TRY IT: Transcribe the listing exactly, so that nothing but the pictures is missing.

STORED DATA:
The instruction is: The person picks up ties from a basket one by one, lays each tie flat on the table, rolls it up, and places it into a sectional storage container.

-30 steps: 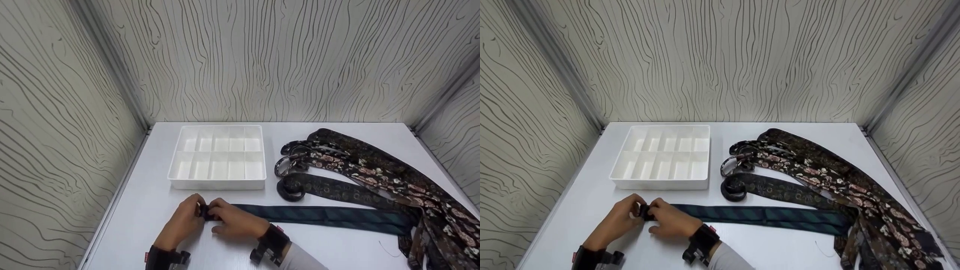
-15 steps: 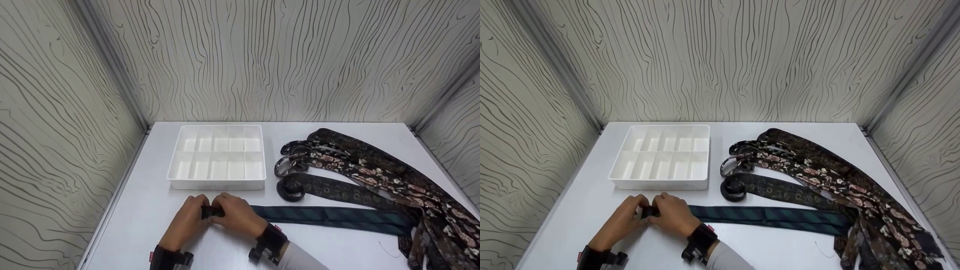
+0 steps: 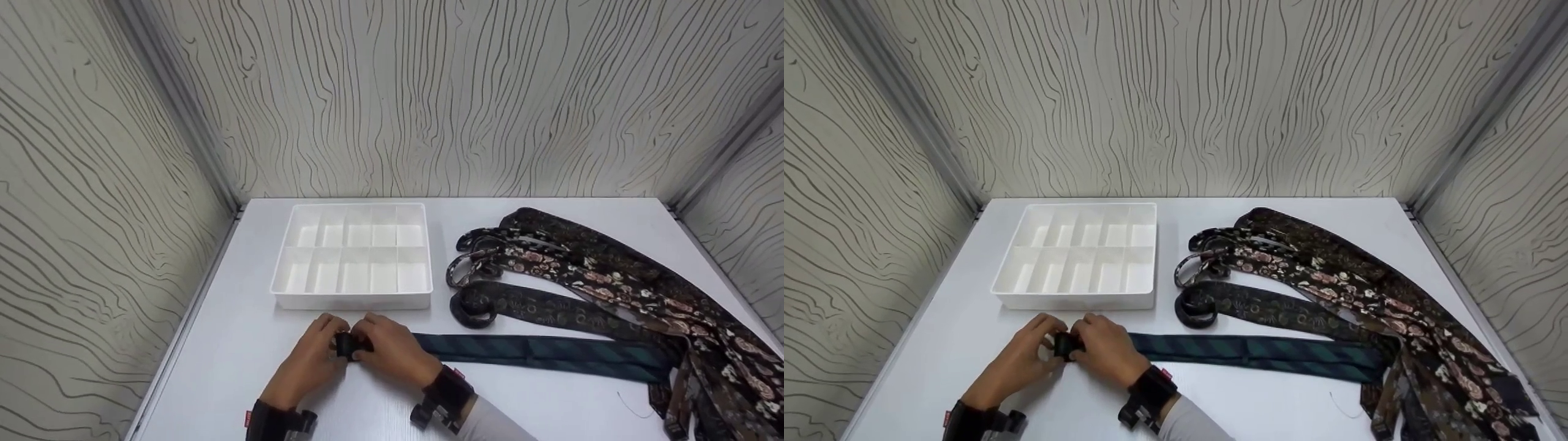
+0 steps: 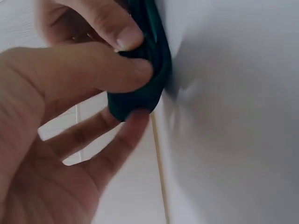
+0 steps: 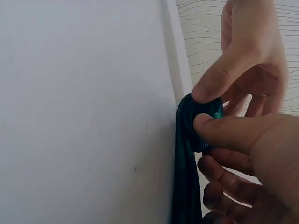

RESULT:
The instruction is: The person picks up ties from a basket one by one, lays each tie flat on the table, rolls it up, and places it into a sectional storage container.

-30 steps: 
-15 steps: 
+0 steps: 
+0 steps: 
+0 steps: 

Nothing more belongs to the answer.